On Nov 3, 2011, at 1:56 PM, Harutyun Amirjanyan wrote:

"freedom" includes my ability to fence my yard. yep, but that fence can't be removed ever after. and if there are irremovable fences, it's important to make sure, they do not rise by themselves.

That's completely false. If my "fence" is a frozen object, I can remove the Object.freeze call later. My source can be forked to remove it sooner.

To follow the analogy, what you are insisting on is the right to take down my fence while I'm still living on my property.

e.g. requiring "public" (thanks for not doing that:)

A different kind of public is in the latest gist, but it may not make it. It's simply to enable @foo instead of this.foo.

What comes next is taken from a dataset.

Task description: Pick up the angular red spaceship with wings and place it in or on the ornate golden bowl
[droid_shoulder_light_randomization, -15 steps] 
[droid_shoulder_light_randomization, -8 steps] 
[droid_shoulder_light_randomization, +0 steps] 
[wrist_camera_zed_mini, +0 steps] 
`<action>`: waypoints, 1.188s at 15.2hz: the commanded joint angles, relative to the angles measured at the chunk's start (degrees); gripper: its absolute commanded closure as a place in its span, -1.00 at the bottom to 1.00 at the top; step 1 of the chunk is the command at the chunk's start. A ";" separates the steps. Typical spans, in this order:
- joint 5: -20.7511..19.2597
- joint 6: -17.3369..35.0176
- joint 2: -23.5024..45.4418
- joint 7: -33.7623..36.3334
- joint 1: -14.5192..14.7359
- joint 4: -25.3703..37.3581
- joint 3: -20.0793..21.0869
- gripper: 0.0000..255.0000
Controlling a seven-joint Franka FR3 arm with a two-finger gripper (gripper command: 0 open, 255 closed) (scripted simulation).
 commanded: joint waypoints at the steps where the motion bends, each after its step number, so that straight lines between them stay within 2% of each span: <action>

It is not strictly necessary, per @mythz.

freezing module scope.

Modules are not objects primarily, although they reflect as sealed objects. This gives early errors on typo'ed or otherwise mismatched exports/import mismatches.

adding better syntax for @private variables (private variables in closures already have advantage by not needing "this.") are all luring people to build fences they don't need.

Closure pattern is fine for private variables until it scales to the point that the closure per method per object cost is too high. Then what?

BTW, a closure is a fence that you can never take down without a code rewrite (not just removing an Object.freeze call).

to keep game fair, not building a fence should be at least as easy as building one.

That was never in dispute, since JS is so dynamic.

I think the idea that my ability to build and maintain fences -- or even walls in my house -- limits others' freedom is a fraud. It's anti-freedom.